All-day kindergarten: Working parents' dream?

"It's a working parent's dream—kindergartens competing to take your children off your hands all day, and the promise that they'll learn something, too," reports the Christian Science Monitor, in a revealing piece about how one state is confronting the issue.

"In Arizona, a state with a booming senior population and dwindling pockets of families with small children, a marketing tug of war has erupted over who will get to educate Arizona's future. Competition for students has always existed between public and private schools. But open enrollment, home schooling, and a growing number of charter schools have widened parents' choices, and now public schools are facing one of their biggest competitors yet—themselves.

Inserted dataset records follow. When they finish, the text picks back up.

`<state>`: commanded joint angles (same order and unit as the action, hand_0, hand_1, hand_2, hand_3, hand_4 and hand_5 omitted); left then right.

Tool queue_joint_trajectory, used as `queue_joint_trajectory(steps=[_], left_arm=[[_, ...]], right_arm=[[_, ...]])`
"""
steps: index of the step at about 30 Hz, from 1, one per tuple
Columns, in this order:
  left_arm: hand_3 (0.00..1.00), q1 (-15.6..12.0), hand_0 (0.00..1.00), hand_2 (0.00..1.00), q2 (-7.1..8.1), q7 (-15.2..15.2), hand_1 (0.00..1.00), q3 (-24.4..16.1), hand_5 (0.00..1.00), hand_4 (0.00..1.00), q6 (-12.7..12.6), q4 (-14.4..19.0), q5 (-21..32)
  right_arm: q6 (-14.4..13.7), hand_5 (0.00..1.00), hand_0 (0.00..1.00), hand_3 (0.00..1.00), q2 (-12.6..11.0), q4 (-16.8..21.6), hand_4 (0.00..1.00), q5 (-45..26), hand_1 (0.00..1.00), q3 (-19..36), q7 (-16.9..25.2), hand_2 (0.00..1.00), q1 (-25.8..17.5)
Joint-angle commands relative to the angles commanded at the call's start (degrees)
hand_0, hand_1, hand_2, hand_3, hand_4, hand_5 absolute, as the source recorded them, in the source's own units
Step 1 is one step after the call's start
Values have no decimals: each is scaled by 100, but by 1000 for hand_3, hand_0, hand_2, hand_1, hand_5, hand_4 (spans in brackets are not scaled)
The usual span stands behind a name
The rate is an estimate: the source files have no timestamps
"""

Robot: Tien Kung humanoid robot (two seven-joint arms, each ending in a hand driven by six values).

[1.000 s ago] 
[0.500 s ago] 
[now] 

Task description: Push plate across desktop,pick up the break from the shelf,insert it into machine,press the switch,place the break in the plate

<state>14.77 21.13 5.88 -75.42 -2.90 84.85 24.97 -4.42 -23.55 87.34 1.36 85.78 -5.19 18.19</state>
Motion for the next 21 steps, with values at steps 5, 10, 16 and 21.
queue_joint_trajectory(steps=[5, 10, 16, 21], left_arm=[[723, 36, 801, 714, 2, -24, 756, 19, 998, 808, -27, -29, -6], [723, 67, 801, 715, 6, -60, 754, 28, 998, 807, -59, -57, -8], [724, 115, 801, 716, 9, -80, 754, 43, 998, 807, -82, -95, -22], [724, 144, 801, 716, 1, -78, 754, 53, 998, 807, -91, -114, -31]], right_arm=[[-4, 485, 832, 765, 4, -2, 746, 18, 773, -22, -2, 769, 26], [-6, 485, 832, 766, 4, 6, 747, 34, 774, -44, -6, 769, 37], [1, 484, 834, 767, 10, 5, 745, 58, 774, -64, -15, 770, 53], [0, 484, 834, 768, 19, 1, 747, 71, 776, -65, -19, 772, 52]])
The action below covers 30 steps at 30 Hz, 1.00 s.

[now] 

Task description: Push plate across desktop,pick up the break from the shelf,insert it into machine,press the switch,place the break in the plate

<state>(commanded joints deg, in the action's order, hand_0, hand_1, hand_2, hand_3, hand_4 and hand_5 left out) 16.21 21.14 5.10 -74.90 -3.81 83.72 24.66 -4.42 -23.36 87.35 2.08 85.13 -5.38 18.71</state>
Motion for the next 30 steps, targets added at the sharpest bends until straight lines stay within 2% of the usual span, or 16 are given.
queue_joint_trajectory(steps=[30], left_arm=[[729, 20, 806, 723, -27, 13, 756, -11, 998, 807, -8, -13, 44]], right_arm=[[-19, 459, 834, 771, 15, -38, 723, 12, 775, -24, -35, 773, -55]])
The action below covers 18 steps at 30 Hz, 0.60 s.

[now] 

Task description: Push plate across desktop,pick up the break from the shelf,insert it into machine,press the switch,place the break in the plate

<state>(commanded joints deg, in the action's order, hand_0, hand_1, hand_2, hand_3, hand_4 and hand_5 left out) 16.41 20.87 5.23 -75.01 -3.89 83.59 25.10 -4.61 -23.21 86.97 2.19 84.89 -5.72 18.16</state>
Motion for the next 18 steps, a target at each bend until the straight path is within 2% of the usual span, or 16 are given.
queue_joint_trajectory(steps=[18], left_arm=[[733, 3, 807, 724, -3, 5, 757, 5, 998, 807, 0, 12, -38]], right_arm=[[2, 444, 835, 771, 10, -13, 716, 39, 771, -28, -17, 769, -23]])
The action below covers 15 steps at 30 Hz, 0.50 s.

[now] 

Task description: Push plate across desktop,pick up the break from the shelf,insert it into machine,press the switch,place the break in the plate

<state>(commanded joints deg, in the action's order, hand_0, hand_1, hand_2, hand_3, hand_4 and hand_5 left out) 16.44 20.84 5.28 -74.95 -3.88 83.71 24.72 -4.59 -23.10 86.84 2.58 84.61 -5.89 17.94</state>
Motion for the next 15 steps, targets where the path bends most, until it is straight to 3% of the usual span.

"For Arizona's traditional public schools, the offer of full-day kindergarten represents a preemptive-strike opportunity: Hook parents before they opt for a charter school. That's not the overt motive, of course. All-day kindergarten has been on the rise nationwide, driven by a growing focus on the academic benefits of early education. But a plethora of marketing tools send a clear promotional signal: slick videos, websites, movie-trailer ads, a cable-access television show, and even a two-week 'kindergarten academy.' "

But how to pay for it?

"Cash-strapped districts must sacrifice to keep their all-day kindergarten programs alive," the Monitor reports. "For example, Tucson Unified has retained all-day kindergarten, but will now cut the number of teachers and make class sizes larger."